Exercise details:
Search the listing for the word "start" and copy every line where it turns up.

Provided data:

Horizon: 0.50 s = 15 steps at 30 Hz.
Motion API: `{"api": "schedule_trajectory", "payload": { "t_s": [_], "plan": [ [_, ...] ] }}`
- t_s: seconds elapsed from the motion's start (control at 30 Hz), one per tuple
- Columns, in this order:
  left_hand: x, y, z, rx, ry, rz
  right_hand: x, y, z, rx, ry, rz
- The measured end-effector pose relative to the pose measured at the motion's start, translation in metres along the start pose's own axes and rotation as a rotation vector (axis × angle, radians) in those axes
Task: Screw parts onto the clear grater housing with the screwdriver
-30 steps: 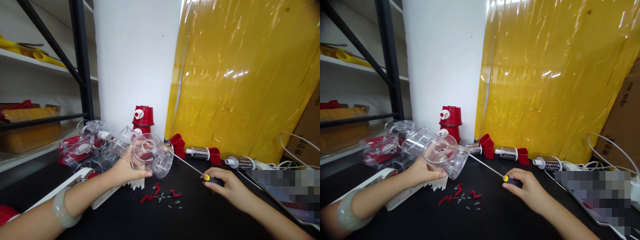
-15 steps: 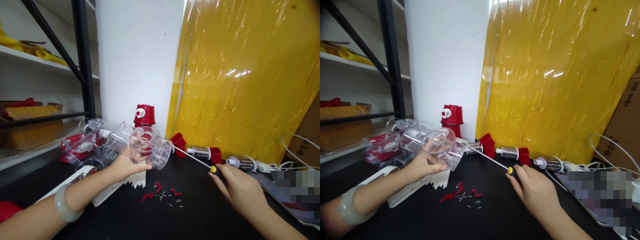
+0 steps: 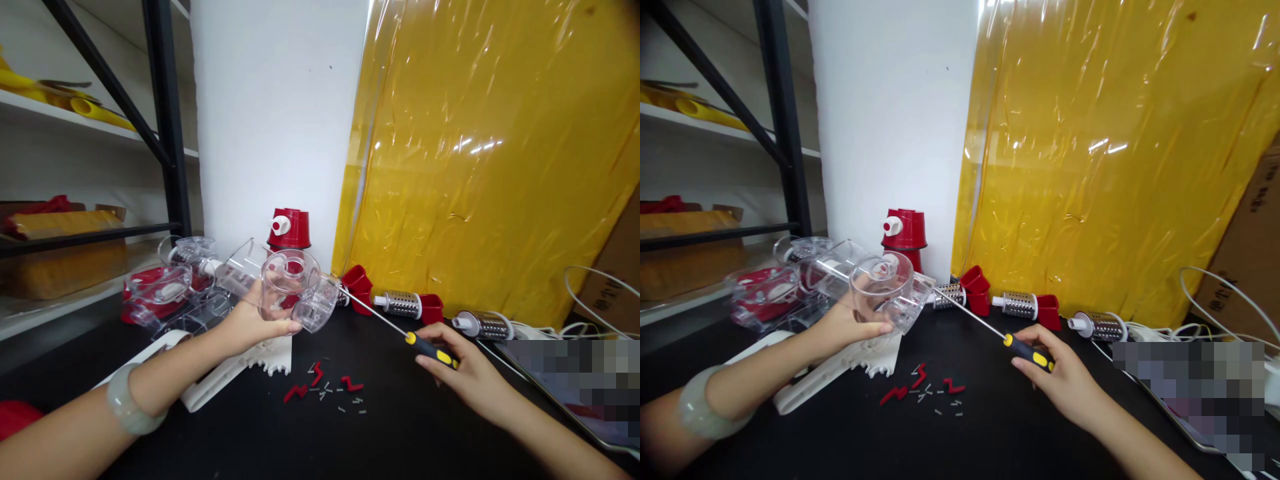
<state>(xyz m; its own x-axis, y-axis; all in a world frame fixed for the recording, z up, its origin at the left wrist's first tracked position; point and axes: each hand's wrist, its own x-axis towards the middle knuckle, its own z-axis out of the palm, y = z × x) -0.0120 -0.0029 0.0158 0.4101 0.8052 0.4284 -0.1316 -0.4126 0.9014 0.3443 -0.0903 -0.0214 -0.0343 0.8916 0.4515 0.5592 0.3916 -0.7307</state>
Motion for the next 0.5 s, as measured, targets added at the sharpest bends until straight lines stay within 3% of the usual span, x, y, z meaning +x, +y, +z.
{"api": "schedule_trajectory", "payload": {
  "t_s": [0.1, 0.2, 0.27, 0.43, 0.5],
  "plan": [
    [0.001, -0.002, -0.002, 0.013, 0.008, -0.014, 0.001, -0.004, 0.0, -0.23, 0.238, -0.28],
    [0.002, -0.002, -0.002, 0.019, 0.03, -0.012, 0.002, -0.008, -0.004, -0.248, 0.334, -0.284],
    [0.002, -0.001, -0.002, 0.016, 0.043, -0.002, 0.003, -0.011, -0.004, -0.104, 0.285, -0.141],
    [0.001, 0.003, 0.0, 0.001, 0.027, -0.013, 0.007, -0.016, 0.005, 0.452, 0.214, 0.471],
    [0.0, 0.005, 0.002, 0.003, 0.001, -0.038, 0.006, -0.016, 0.01, 0.569, 0.151, 0.615]
  ]
}}
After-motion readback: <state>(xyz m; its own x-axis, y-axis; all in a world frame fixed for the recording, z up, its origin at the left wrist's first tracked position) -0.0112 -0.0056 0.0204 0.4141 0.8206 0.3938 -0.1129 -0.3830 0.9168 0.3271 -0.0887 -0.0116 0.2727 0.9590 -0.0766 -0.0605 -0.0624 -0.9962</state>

Answer to the problem:
- t_s: seconds elapsed from the motion's start (control at 30 Hz), one per tuple
- The measured end-effector pose relative to the pose measured at the motion's start, translation in metres along the start pose's own axes and rotation as a rotation vector (axis × angle, radians) in those axes

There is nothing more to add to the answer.